THE TASK
Which lines below mention "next"? Pick each one out.

DATASET EXCERPTS
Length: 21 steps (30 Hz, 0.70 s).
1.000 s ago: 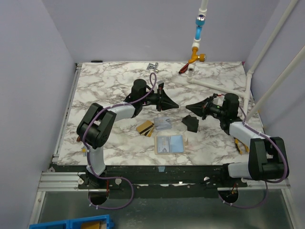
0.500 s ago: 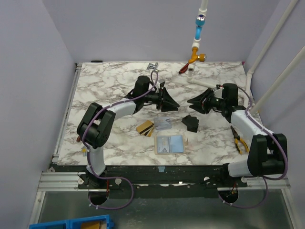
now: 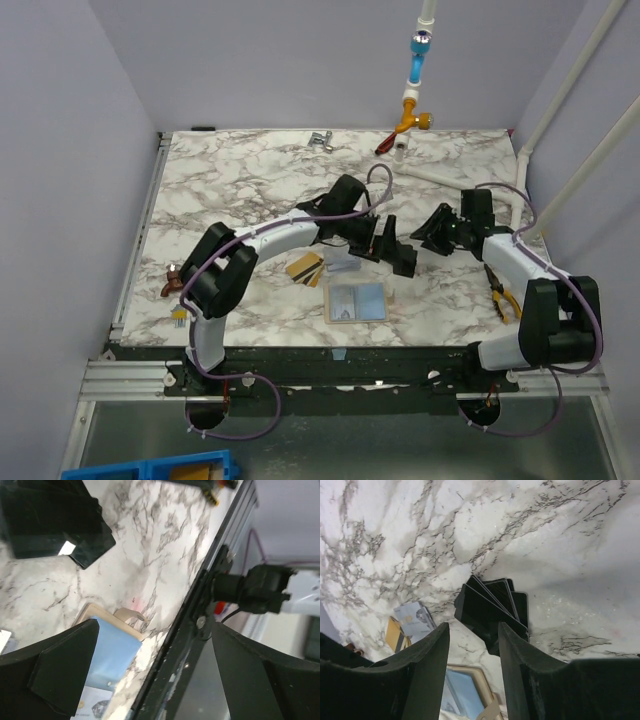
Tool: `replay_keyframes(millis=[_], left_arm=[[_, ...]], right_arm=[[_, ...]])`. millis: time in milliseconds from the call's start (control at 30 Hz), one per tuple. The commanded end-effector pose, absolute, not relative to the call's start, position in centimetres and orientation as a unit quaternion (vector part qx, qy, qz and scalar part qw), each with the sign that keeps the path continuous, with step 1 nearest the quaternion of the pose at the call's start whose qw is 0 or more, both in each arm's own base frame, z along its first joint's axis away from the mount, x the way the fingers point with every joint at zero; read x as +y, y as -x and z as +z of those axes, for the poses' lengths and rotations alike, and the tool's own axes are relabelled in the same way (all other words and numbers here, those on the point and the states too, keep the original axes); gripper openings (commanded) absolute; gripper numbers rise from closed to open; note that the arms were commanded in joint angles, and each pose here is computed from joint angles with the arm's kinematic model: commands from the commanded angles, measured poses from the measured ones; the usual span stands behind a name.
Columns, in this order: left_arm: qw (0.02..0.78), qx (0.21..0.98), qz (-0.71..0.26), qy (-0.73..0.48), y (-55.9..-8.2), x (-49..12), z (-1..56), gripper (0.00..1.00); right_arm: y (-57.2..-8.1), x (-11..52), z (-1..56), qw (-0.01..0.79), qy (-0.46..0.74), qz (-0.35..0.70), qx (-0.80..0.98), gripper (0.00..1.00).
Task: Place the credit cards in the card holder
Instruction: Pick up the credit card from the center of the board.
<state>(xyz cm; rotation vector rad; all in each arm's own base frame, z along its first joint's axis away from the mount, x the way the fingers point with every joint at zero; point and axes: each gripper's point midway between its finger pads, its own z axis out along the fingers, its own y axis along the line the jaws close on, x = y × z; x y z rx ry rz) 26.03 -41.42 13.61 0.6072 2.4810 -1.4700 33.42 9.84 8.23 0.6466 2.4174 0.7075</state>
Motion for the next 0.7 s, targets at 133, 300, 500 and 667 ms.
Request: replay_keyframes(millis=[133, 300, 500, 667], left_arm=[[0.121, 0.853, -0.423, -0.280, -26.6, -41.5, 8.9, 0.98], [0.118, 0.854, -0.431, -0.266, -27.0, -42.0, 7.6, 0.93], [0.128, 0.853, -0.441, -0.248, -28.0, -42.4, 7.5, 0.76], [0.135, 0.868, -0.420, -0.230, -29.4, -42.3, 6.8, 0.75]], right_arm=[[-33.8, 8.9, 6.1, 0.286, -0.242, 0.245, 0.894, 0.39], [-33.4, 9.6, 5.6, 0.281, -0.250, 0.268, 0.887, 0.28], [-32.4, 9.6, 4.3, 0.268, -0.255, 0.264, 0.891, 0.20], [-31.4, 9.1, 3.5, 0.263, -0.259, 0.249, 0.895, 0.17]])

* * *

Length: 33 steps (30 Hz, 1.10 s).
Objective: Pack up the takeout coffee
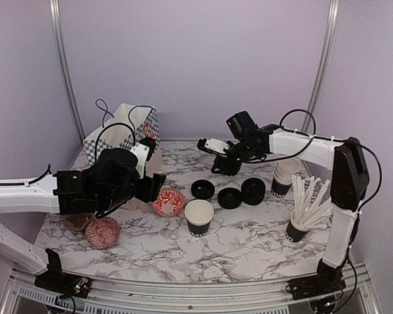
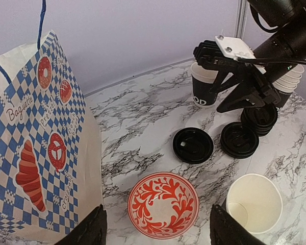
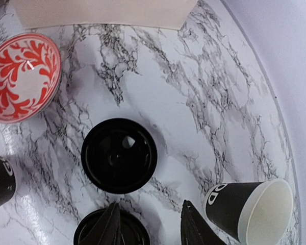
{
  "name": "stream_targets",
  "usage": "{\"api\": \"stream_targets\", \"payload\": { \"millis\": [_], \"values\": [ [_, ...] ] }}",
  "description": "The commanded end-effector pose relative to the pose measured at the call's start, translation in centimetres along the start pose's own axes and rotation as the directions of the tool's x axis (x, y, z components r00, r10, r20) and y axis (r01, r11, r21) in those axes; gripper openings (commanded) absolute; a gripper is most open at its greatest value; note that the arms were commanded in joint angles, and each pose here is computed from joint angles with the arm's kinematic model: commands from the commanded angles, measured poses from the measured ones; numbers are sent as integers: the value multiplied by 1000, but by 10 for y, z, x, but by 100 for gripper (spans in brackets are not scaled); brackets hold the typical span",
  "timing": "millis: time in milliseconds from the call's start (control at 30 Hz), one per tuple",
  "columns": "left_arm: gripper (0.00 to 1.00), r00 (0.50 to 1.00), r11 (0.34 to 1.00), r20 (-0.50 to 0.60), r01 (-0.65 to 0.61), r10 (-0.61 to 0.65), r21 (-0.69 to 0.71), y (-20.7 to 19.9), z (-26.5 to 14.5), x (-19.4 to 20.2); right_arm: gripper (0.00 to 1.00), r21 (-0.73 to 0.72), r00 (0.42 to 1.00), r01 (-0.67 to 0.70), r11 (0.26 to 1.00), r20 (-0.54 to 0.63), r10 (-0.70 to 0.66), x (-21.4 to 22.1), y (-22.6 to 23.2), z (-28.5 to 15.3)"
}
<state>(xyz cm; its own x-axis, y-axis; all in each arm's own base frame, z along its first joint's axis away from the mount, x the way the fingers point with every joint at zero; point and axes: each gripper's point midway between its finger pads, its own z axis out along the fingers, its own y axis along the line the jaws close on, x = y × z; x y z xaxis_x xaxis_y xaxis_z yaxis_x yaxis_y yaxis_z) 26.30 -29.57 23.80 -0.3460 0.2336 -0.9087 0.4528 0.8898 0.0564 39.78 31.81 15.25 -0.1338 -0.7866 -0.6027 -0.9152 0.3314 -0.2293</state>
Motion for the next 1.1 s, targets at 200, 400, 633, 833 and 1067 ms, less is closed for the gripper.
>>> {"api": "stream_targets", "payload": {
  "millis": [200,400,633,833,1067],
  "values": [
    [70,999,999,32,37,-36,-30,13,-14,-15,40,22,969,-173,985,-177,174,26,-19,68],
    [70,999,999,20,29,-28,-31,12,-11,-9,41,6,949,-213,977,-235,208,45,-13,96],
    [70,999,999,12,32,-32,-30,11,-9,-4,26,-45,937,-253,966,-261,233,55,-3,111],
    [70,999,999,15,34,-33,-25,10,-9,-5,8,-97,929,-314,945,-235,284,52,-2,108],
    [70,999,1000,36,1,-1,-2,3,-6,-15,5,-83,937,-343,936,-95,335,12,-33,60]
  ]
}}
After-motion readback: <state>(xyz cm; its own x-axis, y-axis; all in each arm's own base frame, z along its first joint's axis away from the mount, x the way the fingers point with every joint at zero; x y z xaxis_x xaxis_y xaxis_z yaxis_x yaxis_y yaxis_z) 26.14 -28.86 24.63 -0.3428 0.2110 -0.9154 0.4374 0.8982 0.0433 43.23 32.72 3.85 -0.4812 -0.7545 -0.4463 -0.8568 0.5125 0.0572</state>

YOUR RESPONSE
Motion for the next 0.7 s, targets at 133, 300, 500 and 667 ms.
Motion for the next 1.1 s, targets at 200, 400, 633, 833 and 1067 ms, less is closed for the gripper.

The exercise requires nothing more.